Leukemia: Kanker Darah yang Mengancam, Penyebab, Dampak, dan Cara Mendampingi Pasien dengan Penuh Empati
[Saya menulis ini dengan perjuangan, apakah saya tega mengabarkan berita tentang sahabat karib saya ini? Kalau tidak menuliskan kisah ini, saya juga merasa berat dan tertekan. Biarlah tulisan ini menjadi media edukasi betapa pentingnya seorang sahabat, teman akrab hadir ketika temannya sedang jatuh atauh down. Kehadiran yang empatik adalah dua kali obat bagi teman kita]
Temani Aku ke Rumah Sakit
"Fren, bisa temani saya menerima hasil lab di RS?"
"Oke siap. Untukmu, saya selalu siap saat saya bisa." Begitu balasku pada pesan singkat melalui WA.
Ya, kami bersahabat sudah 31 tahun, sejak masih kuliah hingga sama-sama memiliki anak remaja. Kami juga pernah dikirim ke Madagascar menjalankan misi yang sama, 27 tahun lalu. Dan ini pertama kalinya dia meminta tolong sejak kami menikah dan memiliki kesibukan masing-masing.

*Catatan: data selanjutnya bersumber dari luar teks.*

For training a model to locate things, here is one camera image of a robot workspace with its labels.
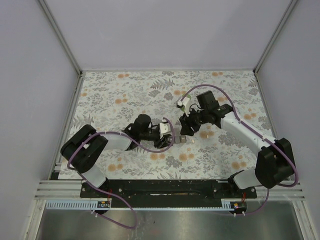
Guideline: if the aluminium corner post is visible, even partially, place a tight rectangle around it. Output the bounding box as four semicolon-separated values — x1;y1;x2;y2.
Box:
36;0;82;76
253;0;300;75

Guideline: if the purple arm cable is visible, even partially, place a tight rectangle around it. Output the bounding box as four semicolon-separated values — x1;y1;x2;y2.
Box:
181;84;300;217
67;117;176;230

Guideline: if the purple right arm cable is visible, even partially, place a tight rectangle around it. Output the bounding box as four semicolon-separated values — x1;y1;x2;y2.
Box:
181;84;300;217

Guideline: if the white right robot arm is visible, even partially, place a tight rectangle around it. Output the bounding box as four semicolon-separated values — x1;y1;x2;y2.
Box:
176;90;297;198

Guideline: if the right aluminium corner post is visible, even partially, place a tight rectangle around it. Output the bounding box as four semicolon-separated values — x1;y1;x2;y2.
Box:
253;0;300;75

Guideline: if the left aluminium corner post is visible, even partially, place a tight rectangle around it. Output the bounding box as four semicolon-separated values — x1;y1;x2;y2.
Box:
36;0;82;76

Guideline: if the white cable duct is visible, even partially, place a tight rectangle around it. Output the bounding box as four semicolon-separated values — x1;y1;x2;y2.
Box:
45;199;234;211

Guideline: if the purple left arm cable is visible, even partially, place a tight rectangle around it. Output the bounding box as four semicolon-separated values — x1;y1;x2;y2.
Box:
67;117;176;230

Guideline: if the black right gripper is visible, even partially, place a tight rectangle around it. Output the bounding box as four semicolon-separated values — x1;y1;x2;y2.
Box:
179;106;209;137

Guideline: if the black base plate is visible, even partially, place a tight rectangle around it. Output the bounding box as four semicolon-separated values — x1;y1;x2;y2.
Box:
79;178;258;208

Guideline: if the aluminium frame rail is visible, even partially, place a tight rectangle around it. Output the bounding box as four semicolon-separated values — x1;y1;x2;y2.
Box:
34;180;306;201

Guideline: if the grey weekly pill organizer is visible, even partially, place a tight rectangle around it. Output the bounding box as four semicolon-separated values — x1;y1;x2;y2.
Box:
174;135;187;144

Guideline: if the floral table mat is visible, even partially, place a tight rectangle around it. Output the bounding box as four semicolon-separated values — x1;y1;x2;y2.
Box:
69;70;272;179

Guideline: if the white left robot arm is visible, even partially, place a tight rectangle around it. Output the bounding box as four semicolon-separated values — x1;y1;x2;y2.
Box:
60;114;175;198

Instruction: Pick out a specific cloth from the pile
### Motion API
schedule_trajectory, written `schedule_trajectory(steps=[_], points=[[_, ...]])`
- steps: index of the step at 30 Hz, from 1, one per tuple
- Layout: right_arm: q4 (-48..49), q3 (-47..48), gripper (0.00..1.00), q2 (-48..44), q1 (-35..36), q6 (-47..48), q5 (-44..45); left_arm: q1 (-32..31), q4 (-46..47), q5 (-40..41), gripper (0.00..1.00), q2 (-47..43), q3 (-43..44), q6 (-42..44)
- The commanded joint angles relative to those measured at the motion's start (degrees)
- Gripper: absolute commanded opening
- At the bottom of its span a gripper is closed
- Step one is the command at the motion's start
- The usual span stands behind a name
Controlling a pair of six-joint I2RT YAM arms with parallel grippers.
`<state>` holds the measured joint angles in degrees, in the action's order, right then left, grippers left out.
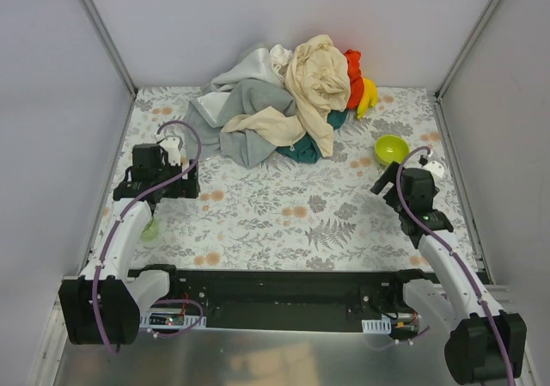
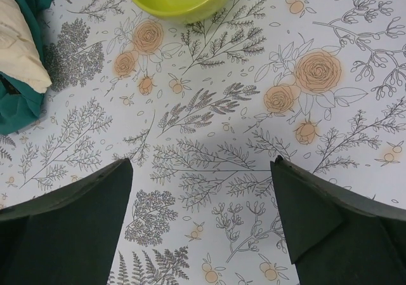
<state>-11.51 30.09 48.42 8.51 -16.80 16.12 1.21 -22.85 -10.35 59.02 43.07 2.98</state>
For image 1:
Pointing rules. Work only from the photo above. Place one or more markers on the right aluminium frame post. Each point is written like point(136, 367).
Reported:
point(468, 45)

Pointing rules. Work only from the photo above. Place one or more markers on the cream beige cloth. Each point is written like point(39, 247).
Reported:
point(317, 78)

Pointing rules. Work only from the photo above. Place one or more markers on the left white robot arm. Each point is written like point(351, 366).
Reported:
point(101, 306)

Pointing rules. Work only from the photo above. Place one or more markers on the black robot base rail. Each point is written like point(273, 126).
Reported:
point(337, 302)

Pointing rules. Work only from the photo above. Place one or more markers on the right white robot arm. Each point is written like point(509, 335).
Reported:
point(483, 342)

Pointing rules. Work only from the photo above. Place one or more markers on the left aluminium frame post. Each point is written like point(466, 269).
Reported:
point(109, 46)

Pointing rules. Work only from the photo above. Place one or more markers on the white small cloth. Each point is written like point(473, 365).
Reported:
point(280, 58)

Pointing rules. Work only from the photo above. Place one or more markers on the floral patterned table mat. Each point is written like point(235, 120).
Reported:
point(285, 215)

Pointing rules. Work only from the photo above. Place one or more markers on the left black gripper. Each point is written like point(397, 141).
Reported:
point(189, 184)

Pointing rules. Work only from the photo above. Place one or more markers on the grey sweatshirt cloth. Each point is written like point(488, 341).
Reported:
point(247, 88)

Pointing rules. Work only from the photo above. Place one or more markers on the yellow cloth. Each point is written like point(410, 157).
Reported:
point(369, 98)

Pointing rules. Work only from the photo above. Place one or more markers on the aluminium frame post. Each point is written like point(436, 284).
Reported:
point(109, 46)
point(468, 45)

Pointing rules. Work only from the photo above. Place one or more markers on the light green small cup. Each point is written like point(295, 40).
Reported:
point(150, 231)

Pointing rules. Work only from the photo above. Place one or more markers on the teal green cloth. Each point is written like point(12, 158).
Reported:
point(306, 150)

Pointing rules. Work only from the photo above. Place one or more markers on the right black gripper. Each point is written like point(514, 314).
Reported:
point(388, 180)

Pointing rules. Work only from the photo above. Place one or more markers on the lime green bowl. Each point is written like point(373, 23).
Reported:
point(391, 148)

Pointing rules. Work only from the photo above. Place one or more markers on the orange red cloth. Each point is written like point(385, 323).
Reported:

Beberapa hari sebelumnya, aku sempat menjenguknya di rumah. Dia bercerita tentang sakitnya yang dramatis. Tuhan mahabaik. Ia dilindungi-Nya mulai dari Bandung hingga Yogyakarta, meskipun kondisi darah dalam tubuhnya tinggal sepertiga dari normal. Mukjizat itu benar-benar nyata baginya. Tiba di RS, ia harus transfusi darah sebanyak enam kantong.
Sudah satu setengah jam kami menunggu, belum ada tanda-tanda dokter datang. Memang dokter ahli onkologi ini melayani di beberapa RS. Saat pelayanan mulai berjalan, giliran nomor 13 pun dipanggil - padahal awalnya terdaftar sebagai nomor 5.
Teman saya mulai gelisah. Saya coba menguatkan dengan bercerita kembali pengalaman lucu masa lalu, ketika kami hampir putus asa di Madagascar karena sakit dan komunikasi sulit. Kami tertawa, walau hanya sesaat.
Setelah konfirmasi beberapa hasil laboratorium, akhirnya tiba waktunya mendengarkan diagnosis yang ditunggu-tunggu. Saya menggenggam tangannya, menepuk pundaknya pelan agar ia merasa tidak sendirian.
"Maaf," kata dokter, "ini terdengar pahit ya, tapi harus saya sampaikan apa adanya kepada pasien."
"Iya dokter, saya siap mendengarkan," potongnya. Tangannya masih saya genggam erat.
"Dari hasil pantauan gejala-gejala yang ada, 80% mengarah ke leukemia," ujar dokter sambil mengangkat tangan tanda permohonan maaf.